On the face of it, the two disasters have little in common. One is wet; the other is dry. They're eight decades apart. The superstorm knocked out power for weeks; the Dust Bowl knocked out livelihoods over a decade and caused massive migrations.
The troubling link is that the Dust Bowl's dryness was made worse by human practices and Sandy's flooding was made worse by rising oceans, probably linked to human-induced climate change.
One can take that two ways. Pessimists can say it's a bad omen that more destructive coastal storms are on the way. Optimists can point to the eventual public response to the Dust Bowl: a dramatic change in agricultural practices and government programs that have mitigated soil erosion in the southern Great Plains.
With government encouragement, farmers began to diversify and rotate their crops to keep more moisture in the soil, use new tilling systems that leaves more crop residue on the surface, and stop overgrazing the land. Later, they installed irrigation systems. If farmers and politicians could come up with solutions to a great disaster like the Dust Bowl, can their descendants come up with reasonable solutions to warming?

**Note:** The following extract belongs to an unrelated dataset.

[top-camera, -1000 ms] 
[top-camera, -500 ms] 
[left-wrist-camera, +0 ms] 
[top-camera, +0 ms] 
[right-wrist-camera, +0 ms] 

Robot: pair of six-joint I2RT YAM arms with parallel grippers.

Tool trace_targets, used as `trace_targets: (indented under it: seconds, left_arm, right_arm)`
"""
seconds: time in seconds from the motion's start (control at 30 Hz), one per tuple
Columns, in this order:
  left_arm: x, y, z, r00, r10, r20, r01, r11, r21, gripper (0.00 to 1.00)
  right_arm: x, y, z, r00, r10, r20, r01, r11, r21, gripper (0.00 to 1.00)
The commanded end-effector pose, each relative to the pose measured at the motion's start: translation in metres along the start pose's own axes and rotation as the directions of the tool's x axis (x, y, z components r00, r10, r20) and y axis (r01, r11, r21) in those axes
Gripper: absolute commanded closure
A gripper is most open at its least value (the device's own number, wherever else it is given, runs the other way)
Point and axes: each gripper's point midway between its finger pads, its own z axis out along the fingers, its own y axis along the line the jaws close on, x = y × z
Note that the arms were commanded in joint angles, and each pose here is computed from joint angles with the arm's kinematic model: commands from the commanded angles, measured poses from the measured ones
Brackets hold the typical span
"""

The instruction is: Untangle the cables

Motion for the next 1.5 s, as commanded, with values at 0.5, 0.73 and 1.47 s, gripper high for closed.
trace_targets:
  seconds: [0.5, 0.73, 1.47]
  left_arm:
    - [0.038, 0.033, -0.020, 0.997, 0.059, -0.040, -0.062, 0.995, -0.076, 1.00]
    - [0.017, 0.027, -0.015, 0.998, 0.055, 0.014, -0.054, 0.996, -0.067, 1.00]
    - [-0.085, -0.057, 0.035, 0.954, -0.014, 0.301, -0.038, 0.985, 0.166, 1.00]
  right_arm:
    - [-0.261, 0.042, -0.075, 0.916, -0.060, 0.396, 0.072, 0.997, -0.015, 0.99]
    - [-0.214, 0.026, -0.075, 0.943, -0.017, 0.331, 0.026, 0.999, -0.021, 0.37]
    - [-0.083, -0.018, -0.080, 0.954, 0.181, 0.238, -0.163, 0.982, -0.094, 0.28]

"The Dust Bowl is the greatest man-made – man-made – ecological disaster in the history of the United States and perhaps the world," says Mr. Burns in an interview with James West of The Climate Desk, a collaboration between The Atlantic, Mother Jones, Slate, and other media outlets. "The horrible positive side of Sandy , if there could be the silver lining, is ... that people have come to understand that you can't have two 100-year storms in two years. You've got to suddenly wake up and say: 'My goodness, what can we do together?' And a lot of it goes back and hearkens to the lessons of the Dust Bowl about planning for the long term."
The progress in Great Plains agriculture comes with a caveat. Although farmers and ranchers have reduced erosion, they have become increasingly reliant on irrigation, which despite various improvements is drying out ground-water aquifers. So their future is not assured.
Still, 70 years after the last storms of the Dust Bowl fizzled away, the US has managed to repair what seemed an overwhelming environmental disaster at the time. Burns's new documentary is a reminder that the nation has the capacity to take action when disaster looms large.